Check each line of the data below for the string "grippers", then state how many have it and nothing else.

Input START

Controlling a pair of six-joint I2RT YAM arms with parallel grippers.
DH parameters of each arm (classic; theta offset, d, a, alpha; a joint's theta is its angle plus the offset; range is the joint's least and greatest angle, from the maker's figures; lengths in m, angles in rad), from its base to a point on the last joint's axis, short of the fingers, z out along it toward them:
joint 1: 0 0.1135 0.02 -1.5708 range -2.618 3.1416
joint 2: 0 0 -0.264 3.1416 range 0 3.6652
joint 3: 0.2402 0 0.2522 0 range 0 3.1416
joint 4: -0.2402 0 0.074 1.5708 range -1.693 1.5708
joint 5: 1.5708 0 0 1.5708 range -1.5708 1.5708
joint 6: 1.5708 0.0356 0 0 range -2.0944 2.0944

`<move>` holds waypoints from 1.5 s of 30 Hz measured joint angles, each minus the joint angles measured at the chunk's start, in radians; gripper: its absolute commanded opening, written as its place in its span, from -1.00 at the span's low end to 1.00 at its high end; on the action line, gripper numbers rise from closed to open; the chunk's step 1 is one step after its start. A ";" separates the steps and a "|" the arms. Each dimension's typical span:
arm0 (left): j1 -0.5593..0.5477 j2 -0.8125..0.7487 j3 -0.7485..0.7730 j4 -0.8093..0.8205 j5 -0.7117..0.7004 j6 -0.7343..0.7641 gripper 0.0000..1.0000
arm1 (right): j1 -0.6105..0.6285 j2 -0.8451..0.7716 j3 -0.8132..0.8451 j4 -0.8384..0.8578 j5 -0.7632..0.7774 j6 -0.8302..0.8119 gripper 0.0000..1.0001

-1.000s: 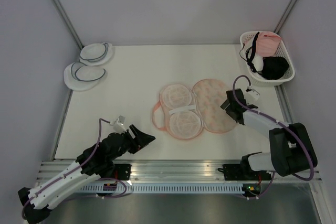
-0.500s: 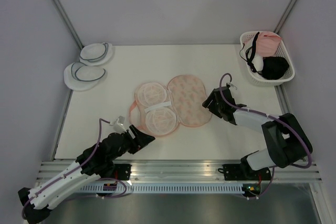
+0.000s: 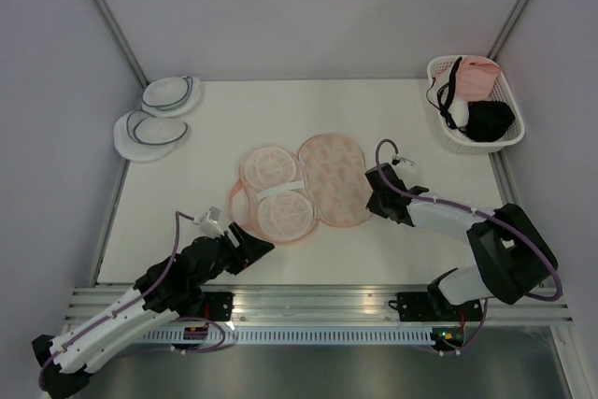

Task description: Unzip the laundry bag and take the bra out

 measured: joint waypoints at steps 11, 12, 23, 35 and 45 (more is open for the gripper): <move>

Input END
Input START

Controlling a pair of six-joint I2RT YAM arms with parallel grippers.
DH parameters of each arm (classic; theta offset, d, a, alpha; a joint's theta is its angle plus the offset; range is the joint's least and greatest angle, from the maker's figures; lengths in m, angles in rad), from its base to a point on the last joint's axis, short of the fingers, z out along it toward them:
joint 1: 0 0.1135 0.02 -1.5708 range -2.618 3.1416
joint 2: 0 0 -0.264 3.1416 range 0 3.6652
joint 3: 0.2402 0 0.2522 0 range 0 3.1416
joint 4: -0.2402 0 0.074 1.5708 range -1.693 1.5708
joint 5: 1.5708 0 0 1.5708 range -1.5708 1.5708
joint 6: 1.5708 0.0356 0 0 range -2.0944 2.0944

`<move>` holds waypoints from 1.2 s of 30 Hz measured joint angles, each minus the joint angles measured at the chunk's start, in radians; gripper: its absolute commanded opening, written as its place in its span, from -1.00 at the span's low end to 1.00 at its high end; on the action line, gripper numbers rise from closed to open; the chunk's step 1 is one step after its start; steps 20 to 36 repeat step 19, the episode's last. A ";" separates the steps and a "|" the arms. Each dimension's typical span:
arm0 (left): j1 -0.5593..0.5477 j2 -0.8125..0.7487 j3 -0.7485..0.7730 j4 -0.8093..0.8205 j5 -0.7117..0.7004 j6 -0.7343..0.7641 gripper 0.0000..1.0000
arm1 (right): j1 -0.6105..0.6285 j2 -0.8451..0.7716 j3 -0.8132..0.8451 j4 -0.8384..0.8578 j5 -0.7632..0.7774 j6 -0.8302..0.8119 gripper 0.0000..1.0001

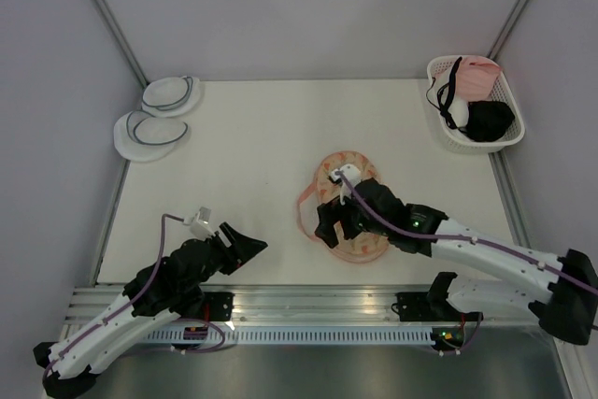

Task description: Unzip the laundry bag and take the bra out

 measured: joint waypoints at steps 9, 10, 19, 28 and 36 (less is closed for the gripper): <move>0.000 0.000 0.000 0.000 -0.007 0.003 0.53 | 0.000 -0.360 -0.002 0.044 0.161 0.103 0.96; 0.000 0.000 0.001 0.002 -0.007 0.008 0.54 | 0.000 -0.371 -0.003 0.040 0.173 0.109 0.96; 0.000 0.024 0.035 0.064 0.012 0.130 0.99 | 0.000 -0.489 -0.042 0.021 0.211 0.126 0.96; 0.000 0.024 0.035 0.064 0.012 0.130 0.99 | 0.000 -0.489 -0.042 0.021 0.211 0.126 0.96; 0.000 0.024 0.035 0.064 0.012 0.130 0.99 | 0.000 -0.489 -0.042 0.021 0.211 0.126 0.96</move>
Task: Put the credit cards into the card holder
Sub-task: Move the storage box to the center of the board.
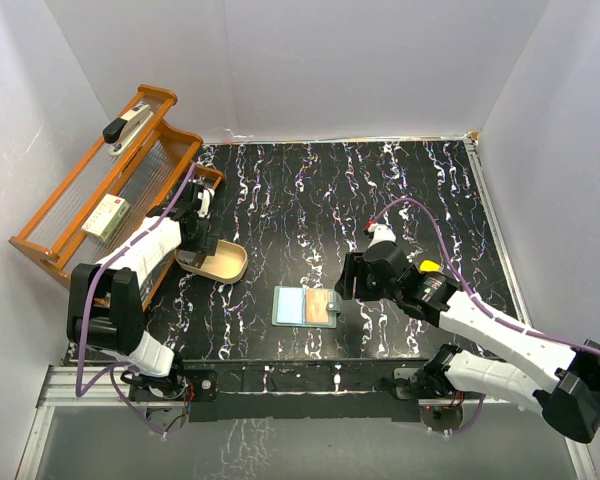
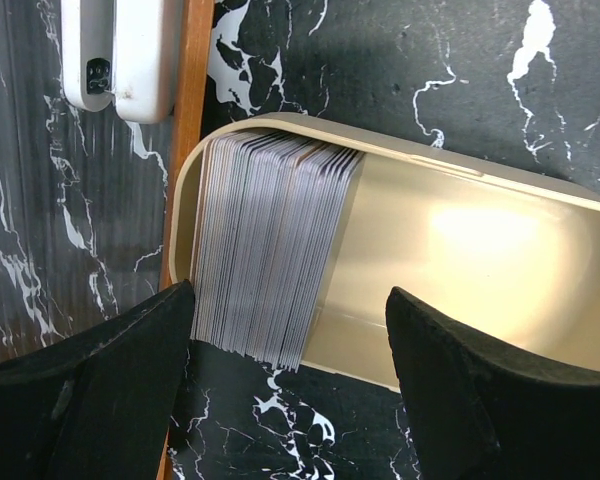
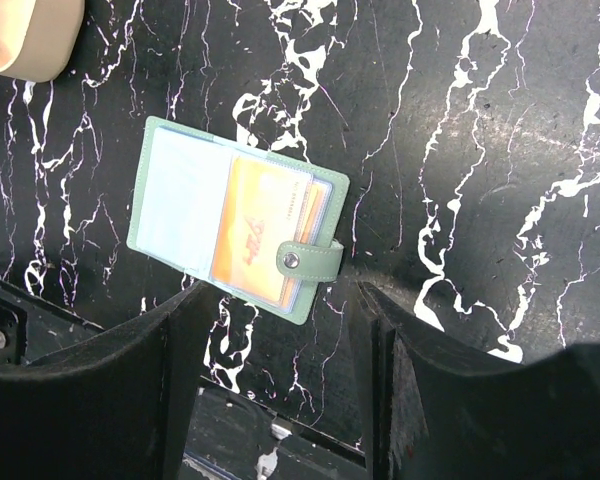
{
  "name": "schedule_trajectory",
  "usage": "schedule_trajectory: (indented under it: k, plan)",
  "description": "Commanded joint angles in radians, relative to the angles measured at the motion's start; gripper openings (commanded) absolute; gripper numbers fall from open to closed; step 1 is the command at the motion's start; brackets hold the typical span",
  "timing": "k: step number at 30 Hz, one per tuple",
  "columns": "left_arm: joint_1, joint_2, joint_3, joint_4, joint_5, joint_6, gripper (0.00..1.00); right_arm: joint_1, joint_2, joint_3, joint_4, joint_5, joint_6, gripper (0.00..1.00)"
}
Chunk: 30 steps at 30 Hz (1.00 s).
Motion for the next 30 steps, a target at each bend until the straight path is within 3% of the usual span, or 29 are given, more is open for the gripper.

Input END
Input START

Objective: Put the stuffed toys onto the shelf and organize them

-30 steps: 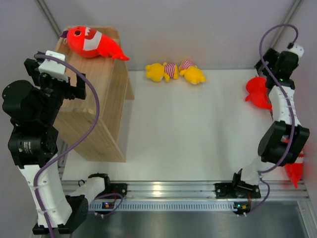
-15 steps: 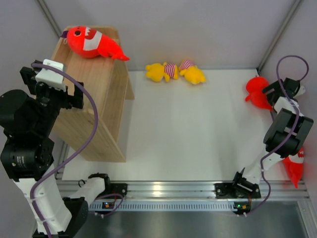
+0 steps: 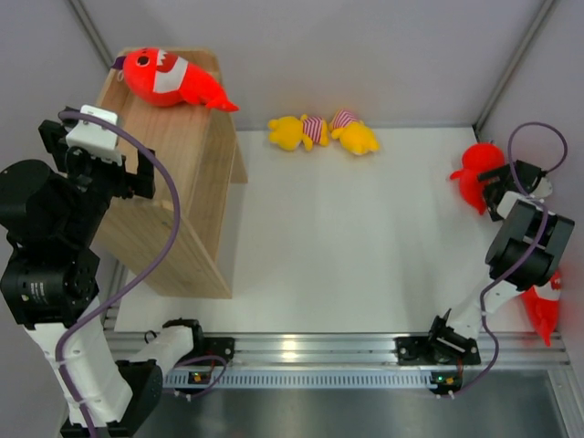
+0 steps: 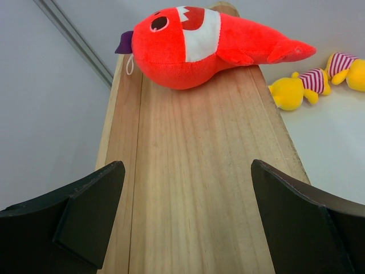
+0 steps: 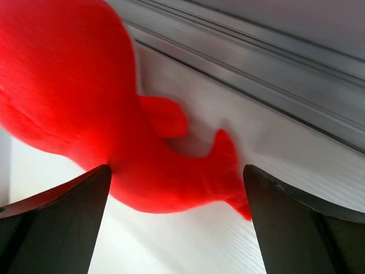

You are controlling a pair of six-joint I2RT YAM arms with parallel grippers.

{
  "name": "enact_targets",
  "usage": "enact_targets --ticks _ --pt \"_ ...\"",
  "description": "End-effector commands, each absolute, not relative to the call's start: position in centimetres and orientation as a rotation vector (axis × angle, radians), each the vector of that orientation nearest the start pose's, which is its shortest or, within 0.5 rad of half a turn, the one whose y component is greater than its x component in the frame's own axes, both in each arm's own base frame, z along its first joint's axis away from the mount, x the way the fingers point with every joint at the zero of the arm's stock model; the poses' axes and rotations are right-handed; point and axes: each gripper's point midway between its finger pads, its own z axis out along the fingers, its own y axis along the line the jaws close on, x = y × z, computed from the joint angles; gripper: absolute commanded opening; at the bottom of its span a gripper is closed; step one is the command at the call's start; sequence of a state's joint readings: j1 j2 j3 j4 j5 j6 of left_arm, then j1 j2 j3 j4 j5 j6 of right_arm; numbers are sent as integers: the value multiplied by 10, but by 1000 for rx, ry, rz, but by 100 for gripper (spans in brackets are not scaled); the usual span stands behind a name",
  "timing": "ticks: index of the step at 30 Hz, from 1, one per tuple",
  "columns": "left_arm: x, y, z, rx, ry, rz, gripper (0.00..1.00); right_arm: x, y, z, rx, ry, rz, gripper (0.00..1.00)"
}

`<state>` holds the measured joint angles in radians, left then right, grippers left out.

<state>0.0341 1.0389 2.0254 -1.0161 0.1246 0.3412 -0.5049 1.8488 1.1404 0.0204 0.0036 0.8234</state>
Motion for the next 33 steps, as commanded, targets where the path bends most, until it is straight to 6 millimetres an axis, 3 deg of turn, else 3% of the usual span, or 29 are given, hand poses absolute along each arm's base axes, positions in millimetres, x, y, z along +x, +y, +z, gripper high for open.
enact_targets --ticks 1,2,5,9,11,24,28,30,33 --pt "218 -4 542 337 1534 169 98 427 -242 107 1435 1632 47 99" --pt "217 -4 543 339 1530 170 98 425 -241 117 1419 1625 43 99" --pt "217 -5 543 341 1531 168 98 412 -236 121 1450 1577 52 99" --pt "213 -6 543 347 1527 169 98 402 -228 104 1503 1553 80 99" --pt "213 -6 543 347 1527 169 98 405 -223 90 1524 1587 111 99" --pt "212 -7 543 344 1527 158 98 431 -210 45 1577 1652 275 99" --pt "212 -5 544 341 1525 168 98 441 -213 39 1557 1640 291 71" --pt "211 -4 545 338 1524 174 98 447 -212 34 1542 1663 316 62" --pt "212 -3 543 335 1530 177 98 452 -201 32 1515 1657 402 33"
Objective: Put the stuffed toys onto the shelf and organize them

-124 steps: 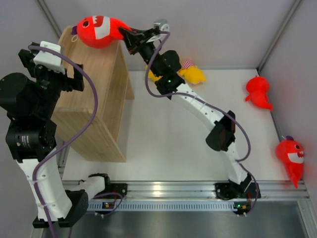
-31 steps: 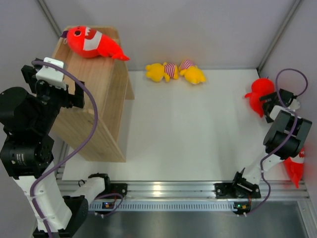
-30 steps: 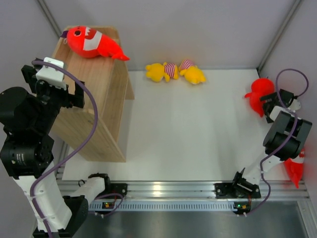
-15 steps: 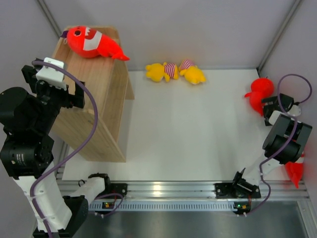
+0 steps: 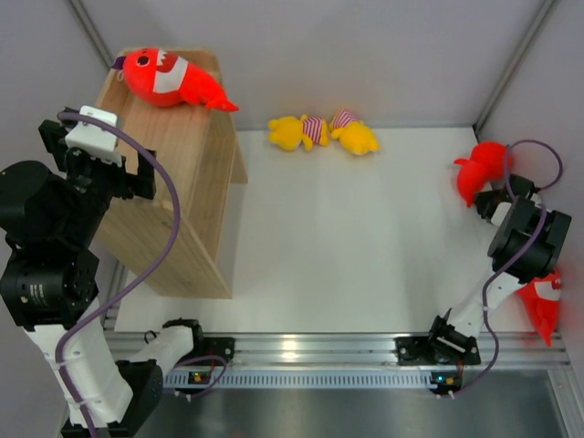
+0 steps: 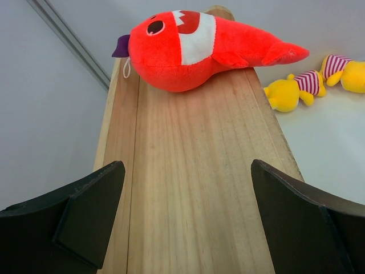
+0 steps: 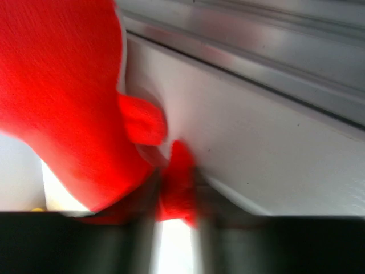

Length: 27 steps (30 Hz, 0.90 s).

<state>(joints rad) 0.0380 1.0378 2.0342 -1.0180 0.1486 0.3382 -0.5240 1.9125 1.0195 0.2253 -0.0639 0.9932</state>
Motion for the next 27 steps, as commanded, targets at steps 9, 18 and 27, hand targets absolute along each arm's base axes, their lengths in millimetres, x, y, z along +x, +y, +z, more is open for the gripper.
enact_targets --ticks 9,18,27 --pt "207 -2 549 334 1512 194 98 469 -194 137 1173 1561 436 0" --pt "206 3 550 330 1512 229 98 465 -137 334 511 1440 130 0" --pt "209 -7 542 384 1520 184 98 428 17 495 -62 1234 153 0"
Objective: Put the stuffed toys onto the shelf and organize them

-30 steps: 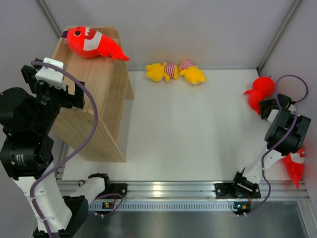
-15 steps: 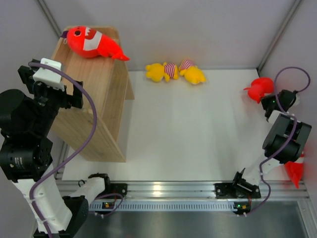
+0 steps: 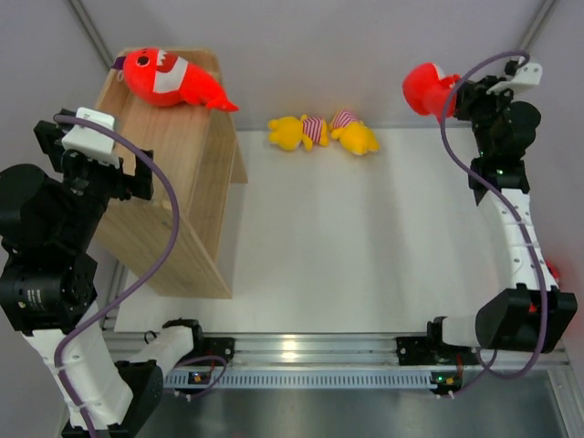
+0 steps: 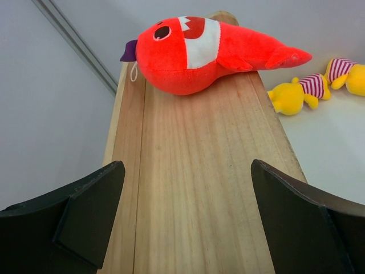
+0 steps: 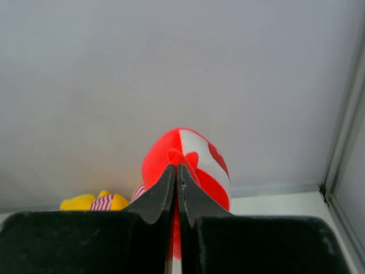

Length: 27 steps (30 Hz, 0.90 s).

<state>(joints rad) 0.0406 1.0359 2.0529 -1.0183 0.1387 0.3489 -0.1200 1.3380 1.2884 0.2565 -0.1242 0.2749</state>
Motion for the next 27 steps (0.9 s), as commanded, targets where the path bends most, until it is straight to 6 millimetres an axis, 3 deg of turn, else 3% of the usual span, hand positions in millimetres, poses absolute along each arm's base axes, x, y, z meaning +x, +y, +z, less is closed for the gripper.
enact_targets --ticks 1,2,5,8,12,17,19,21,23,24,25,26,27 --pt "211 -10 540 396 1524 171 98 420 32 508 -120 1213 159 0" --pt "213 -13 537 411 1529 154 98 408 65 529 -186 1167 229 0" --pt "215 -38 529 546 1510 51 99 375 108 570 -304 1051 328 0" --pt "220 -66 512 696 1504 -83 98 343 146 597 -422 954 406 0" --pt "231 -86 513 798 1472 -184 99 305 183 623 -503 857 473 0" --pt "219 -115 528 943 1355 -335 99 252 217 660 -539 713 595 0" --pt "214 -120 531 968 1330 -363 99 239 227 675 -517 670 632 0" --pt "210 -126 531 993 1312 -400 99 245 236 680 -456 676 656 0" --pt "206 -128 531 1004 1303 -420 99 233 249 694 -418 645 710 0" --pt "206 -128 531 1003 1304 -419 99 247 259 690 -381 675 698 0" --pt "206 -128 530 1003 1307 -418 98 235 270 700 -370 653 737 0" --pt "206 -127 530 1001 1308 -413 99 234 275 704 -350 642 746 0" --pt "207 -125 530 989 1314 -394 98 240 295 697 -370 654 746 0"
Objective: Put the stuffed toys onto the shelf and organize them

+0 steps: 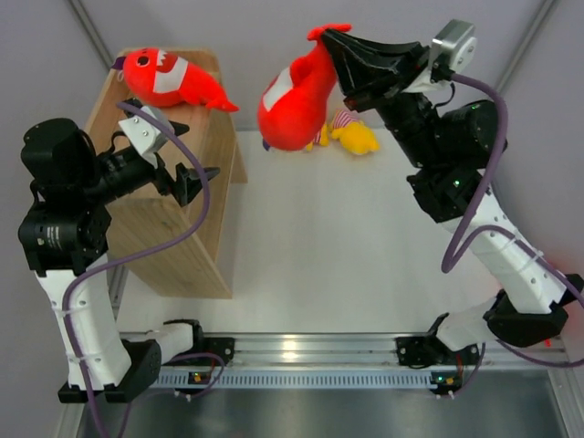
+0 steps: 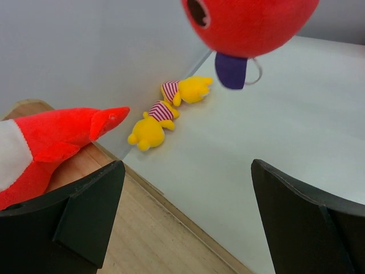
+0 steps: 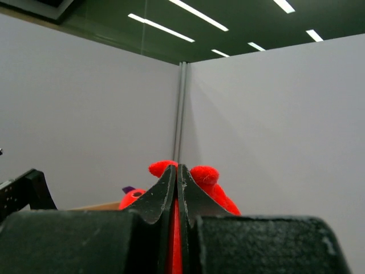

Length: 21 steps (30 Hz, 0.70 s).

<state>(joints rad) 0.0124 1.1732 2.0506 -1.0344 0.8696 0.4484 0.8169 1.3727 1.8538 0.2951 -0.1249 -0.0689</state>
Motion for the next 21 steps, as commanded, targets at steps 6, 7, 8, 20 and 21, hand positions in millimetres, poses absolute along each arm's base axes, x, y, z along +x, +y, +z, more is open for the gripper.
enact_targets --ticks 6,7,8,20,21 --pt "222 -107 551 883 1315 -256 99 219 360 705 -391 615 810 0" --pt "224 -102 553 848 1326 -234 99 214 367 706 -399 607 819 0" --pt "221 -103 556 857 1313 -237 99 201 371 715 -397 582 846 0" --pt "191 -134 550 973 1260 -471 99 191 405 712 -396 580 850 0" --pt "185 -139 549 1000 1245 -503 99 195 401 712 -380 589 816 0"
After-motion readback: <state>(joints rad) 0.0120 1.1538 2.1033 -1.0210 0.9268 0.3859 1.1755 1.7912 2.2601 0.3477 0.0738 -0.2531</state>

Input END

Answer space:
4